Crocodile Jackets and Diamond Ties: Welcome to the World of Extreme Luxury Clothing

At a time of widespread sneakers and jeans, some brands are moving in the opposite direction towards ultra-high end garments

Corneliani’s booth at the Pitti Uomo trade show in Florence, Italy. The collection on display included a roughly $10,000 python jacket. Photo: Federico Lomartire

IF YOU HAPPEN TO BE in the market for a python jacket, Corneliani will be glad to sell you that very thing next spring. Last week during Pitti Uomo, the world’s largest men’s clothing trade show, held in Florence, Italy twice a year, the 50-year-old brand previewed a scaly yet bizarrely soft python jacket, in not one but three colors. It will set you back about $10,000. Not quite luxurious enough for you? You’re in luck: Corneliani also makes a full nubuck crocodile jacket for $62,000.

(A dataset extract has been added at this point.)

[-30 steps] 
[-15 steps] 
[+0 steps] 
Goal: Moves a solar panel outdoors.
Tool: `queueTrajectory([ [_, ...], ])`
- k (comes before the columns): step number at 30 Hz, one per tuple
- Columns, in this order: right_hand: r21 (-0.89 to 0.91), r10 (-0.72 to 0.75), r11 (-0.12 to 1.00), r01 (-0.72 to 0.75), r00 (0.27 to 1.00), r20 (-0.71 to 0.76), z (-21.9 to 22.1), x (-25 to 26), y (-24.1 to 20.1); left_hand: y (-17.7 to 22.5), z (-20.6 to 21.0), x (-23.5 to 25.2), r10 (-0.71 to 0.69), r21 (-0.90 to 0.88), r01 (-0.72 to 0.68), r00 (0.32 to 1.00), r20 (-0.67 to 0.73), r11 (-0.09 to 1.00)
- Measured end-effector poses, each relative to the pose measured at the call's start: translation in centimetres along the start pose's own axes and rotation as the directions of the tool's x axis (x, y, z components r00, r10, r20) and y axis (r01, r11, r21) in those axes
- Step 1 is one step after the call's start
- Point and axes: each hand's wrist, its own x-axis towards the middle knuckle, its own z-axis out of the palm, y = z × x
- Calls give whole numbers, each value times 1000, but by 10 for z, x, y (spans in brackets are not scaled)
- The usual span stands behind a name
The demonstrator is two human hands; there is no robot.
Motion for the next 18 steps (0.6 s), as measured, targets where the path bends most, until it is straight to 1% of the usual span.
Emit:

A closer look at Corneliani’s python jacket which comes in six different colors. Photo: Jacob Gallagher/The Wall Street Journal

If this sounds like a dispatch from another planet (or at least another tax bracket) that’s because it is. Call it Planet Money. While much of men’s clothing is shifting towards the casual, the affordably understated and the sweatpant-ed (think Everlane and Entireworld), I discovered during my visit to Pitti Uomo that certain brands—Corneliani, Brunello Cucinelli and Stefano Ricci, to name three—are moving in the opposite direction, doubling down on luxury. The market for their designs is self-selecting; only those who can spend extravagantly need apply. And according to the brands, the applications are coming in fast and furious.

“If you have these [high-end] garments in the store, it’s like honey for the bees,” explained Stefano Gaudioso Tramonte, the creative director of Corneliani. Most mannequins were outfitted in supple (and seriously expensive) deerskin loafers; raincoats also came with deerskin epaulets (actual rain be damned). For the aging hypebeast who has outgrown his Alpha Industries bomber jacket and just sold off his startup Corneliani’s take on the bomber comes in a salmon-colored silk.

Stefano Ricci’s diamond necktie costs $70,000 and has 100 diamonds -- 99 on the front and one on the back.

Stefano Ricci, the homegrown brand that’s been honing its Midas touch for over 46 years, showed its own reptilian zip-up at the fair: a crocodile-paneled motorcycle jacket with a hand-printed silk lining that costs around $30,000. “A lot of our customers still want the rich look,” explained Filippo Ricci, the business’s creative director. “We have a very strong base.” In 2017, Stefano Ricci’s revenue was up 14% from the year before and it opened up four new stores, with five more to come in 2018, including one in Macau and one in Miami. At any of Stefano Ricci’s 61 stores, fans will soon be able to buy the Swarovski crystal-encrusted neckties on display at Pitti Uomo (for when you “want to go and shine a place,” said Mr. Ricci). The tie de resistance, however, is coated in 100 diamonds and retails for about $70,000. The brand has only ever sold seven of these excessive accessories.

Perhaps this trend toward extreme luxury reflects a craving for formality among designers and their customers in the face of hoodie culture. As I walked the fair, I was struck by the amount of rack space dedicated to tuxedos, the quintessentially elegant men’s garment and one that even average sorts might invest in. “We are selling very well double-breasted [tuxedos] for weddings,” explained Giovanni Bianchi, the creative director of Italian label Luigi Bianchi Mantova, which now derives 22% of its American sales from formalwear, though it only introduced the category in 2015. Mr. Bianchi’s brand was one of several tailoring-minded labels (others include Sartorio and Australia’s Patrick Johnson) that showed a good number of tuxedos in fairly conservative forms. Mercifully, I was spared the sight of a sweatsuit tuxedo, but there’s always next season.